▶ [Task prompt]: For this exercise, repeat exactly the lines below starting at the line holding "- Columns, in" and ending at the line holding "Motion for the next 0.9", both included, with no extra lines and no pictures.

=== Material provided ===

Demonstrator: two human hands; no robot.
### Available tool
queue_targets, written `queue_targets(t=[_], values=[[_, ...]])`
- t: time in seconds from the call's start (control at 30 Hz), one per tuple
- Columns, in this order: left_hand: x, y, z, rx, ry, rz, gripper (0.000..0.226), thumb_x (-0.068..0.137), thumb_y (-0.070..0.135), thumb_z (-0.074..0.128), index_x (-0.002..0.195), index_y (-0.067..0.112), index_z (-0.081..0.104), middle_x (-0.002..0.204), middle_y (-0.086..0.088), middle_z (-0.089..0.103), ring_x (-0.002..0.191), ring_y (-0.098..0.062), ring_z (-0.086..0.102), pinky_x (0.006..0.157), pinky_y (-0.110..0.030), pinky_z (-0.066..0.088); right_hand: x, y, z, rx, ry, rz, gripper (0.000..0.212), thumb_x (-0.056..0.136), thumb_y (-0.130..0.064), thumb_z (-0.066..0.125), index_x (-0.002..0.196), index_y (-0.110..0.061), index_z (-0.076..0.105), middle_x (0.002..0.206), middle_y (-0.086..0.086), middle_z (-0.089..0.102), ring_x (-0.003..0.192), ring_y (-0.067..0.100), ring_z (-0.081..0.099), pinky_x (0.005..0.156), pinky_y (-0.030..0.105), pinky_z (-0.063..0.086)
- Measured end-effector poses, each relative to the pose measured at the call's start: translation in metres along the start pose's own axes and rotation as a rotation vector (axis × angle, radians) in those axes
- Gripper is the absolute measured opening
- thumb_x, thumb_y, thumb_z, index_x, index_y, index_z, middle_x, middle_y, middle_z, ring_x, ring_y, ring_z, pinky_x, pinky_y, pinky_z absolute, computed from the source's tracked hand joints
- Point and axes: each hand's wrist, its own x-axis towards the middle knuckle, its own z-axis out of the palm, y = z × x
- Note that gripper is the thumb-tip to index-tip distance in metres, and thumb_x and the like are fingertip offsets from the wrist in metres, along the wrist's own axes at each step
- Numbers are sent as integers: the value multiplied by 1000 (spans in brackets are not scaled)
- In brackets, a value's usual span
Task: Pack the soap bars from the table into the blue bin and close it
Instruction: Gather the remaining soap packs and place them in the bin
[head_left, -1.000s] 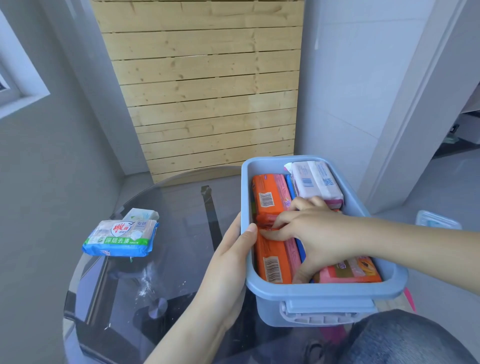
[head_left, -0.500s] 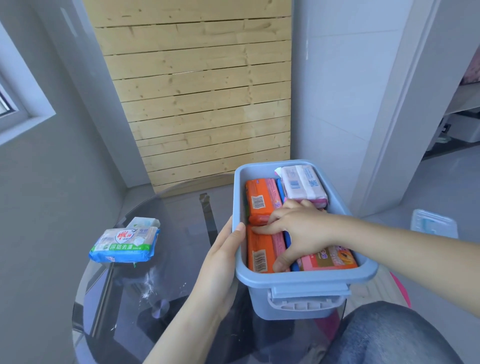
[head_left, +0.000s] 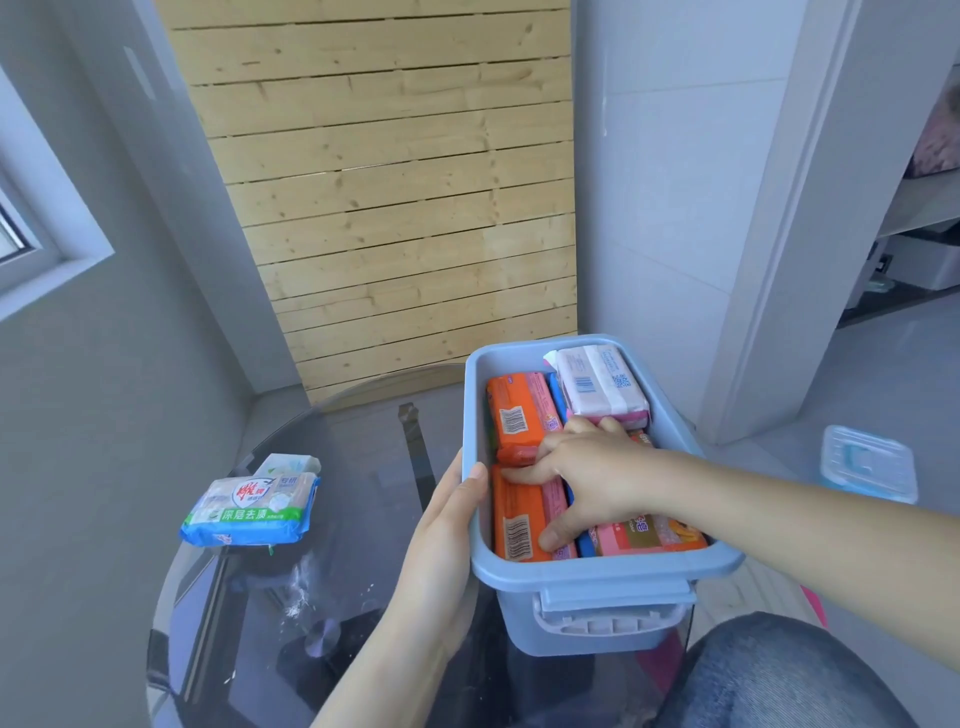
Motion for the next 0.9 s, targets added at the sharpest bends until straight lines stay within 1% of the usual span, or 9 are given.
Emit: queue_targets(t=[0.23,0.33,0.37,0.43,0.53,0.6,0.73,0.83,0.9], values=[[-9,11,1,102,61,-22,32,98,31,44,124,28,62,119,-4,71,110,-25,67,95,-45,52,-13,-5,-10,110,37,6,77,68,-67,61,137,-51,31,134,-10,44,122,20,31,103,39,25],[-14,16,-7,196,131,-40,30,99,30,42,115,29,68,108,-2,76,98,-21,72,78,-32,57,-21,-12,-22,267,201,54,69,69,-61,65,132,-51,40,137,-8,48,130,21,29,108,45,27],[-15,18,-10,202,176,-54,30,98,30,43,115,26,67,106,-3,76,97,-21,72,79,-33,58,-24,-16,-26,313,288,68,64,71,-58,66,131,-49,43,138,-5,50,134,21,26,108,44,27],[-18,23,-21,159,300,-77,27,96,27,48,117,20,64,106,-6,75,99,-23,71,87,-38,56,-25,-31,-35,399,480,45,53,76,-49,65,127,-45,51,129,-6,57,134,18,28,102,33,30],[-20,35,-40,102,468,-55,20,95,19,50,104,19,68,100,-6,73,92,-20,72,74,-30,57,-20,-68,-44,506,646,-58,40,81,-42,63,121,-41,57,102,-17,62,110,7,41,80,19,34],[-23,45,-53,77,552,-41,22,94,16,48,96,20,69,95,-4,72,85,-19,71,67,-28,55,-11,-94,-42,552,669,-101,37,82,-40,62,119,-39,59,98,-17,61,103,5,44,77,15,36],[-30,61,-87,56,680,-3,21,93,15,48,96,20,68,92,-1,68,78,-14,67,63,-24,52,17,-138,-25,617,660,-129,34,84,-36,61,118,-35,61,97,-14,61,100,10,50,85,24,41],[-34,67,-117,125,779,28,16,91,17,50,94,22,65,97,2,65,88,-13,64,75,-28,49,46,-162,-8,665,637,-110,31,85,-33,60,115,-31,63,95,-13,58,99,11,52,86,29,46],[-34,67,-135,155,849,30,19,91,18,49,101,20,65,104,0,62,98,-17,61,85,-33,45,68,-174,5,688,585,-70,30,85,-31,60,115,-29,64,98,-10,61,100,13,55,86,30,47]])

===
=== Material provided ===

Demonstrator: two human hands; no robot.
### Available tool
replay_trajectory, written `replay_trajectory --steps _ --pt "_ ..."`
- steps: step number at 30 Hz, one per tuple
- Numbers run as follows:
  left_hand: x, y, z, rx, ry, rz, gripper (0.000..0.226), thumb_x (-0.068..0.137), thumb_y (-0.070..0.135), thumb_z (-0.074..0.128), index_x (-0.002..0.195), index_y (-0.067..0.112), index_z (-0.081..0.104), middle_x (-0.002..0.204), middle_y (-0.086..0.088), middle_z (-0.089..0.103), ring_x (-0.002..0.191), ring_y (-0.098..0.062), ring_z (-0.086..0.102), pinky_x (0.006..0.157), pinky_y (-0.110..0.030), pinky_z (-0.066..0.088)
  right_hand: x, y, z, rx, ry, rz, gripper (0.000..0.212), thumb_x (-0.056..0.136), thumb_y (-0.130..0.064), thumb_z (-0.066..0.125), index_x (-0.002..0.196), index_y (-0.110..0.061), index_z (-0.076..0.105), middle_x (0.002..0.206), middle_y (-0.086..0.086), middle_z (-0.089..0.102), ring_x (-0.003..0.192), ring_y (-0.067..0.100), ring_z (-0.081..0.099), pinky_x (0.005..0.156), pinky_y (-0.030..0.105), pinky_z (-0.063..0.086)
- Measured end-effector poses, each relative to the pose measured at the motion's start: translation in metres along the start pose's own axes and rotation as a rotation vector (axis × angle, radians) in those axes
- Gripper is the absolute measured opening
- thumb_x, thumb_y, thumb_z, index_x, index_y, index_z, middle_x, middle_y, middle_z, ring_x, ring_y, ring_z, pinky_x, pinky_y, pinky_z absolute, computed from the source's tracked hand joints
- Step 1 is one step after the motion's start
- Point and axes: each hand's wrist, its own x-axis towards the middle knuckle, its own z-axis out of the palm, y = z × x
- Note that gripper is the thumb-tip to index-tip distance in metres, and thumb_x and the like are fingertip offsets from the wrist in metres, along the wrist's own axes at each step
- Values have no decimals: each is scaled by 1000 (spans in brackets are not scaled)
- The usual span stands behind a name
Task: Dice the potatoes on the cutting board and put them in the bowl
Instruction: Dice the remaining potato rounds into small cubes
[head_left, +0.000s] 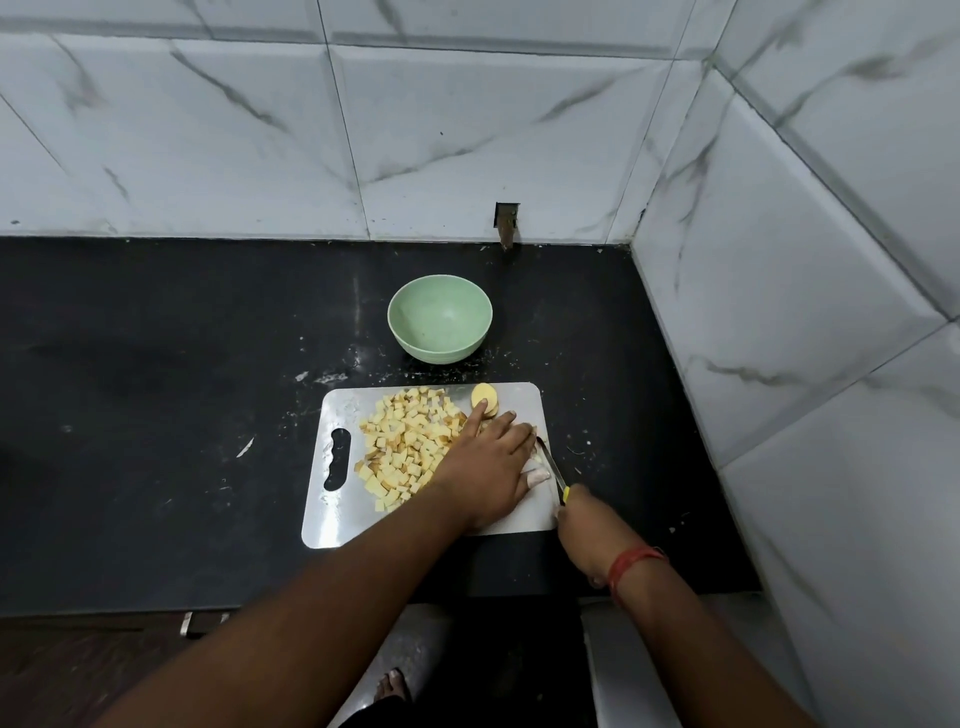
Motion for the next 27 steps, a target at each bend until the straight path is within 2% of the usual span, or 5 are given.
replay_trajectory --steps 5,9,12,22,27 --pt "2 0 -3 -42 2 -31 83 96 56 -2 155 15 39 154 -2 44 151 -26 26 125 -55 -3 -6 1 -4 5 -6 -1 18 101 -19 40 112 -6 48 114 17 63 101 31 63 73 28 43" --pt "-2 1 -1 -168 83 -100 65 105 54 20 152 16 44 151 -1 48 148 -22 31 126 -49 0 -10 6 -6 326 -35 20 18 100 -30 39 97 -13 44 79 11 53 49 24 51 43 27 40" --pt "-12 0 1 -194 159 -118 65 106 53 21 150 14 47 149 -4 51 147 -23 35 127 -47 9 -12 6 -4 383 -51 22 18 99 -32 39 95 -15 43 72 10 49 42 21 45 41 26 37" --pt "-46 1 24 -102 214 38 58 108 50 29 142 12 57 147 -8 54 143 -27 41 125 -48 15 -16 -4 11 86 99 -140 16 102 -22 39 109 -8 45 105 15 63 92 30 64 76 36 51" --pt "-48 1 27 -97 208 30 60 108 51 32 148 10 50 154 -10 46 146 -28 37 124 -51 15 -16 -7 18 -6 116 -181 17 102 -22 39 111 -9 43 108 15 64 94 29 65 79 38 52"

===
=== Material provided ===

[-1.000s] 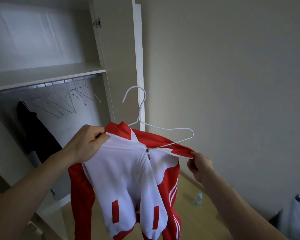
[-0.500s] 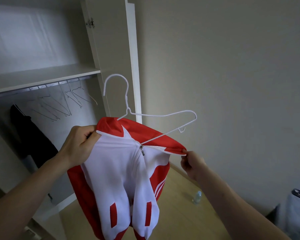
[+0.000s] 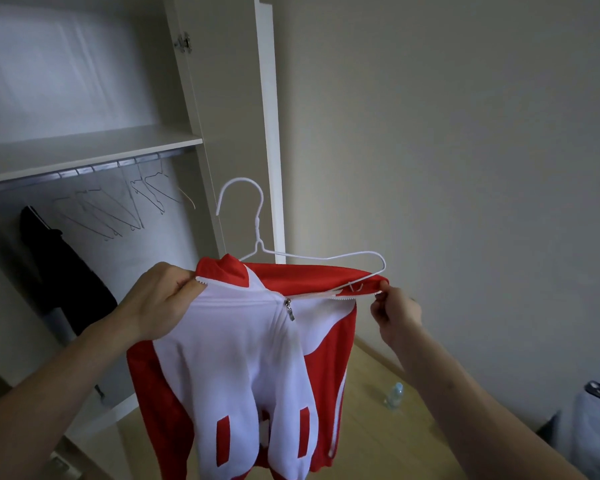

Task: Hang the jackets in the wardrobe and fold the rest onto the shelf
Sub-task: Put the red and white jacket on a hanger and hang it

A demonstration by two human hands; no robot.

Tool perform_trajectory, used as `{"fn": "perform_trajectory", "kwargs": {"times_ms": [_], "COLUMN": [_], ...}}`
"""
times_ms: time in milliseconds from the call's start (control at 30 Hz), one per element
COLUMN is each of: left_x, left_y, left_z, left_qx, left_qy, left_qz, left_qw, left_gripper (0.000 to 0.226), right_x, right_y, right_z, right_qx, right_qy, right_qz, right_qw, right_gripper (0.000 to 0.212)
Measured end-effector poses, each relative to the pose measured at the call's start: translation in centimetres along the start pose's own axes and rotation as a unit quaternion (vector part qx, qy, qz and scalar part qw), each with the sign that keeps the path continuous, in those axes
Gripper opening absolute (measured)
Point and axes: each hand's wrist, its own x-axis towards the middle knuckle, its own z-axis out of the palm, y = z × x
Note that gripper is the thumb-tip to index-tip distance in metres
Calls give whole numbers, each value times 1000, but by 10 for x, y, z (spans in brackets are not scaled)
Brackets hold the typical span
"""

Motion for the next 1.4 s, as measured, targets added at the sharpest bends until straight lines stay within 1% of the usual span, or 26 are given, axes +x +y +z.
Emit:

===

▶ [Task solution]:
- Columns, in this order: left_hand: x, y, z, rx, ry, rz, gripper (0.000..0.226), thumb_x (-0.068..0.137), thumb_y (-0.070..0.135), thumb_z (-0.074..0.128), index_x (-0.002..0.195), index_y (-0.067..0.112), index_z (-0.081..0.104), middle_x (-0.002..0.204), middle_y (-0.086..0.088), middle_z (-0.089..0.103), ring_x (-0.002..0.191), ring_y (-0.098..0.062), ring_z (-0.086..0.102), pinky_x (0.006..0.157), pinky_y (-0.110..0.030), pinky_z (-0.066..0.088); right_hand: x, y, z, rx, ry, rz, gripper (0.000..0.212), thumb_x (-0.056..0.136), thumb_y (-0.130..0.064), thumb_z (-0.066..0.125), index_x (-0.002..0.196), index_y (-0.110..0.061), index_z (-0.076..0.105), middle_x (0.002..0.206), middle_y (-0.086..0.086), middle_z (-0.089..0.102), ring_x (-0.003..0.192), ring_y (-0.067..0.100), ring_z (-0.081..0.099), pinky_x (0.005..0.156), pinky_y (-0.030..0.105), pinky_z (-0.063..0.086)
- Measured end-effector poses, each relative to the pose measured at the call's start: translation in metres along the start pose's own axes and rotation as a rotation vector (axis × angle, radians) in those axes
- Gripper is the absolute measured opening
- thumb_x, thumb_y, thumb_z, index_x, index_y, index_z, middle_x, middle_y, middle_z, ring_x, ring_y, ring_z, pinky_x, pinky_y, pinky_z absolute, computed from the source's tracked hand joints
- Point and axes: each hand's wrist, its own x-axis towards the middle knuckle, its own z-axis out of the palm, y = z × x
- Note that gripper is the thumb-tip to index-tip distance in metres, and thumb_x and the like are fingertip offsets from the wrist in metres, along the wrist's own axes at each step
- Numbers are sent as integers: the value multiplied by 1000 (spans in brackets are not scaled)
- In brackets, a value's usual span
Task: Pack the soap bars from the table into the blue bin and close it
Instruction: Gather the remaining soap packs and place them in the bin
[head_left, -1.000s] 
[head_left, -0.500s] 
[head_left, +0.000s] 
Motion for the next 0.9 s, targets added at the sharpest bends until straight lines stay within 1% of the usual span, or 9 are given.

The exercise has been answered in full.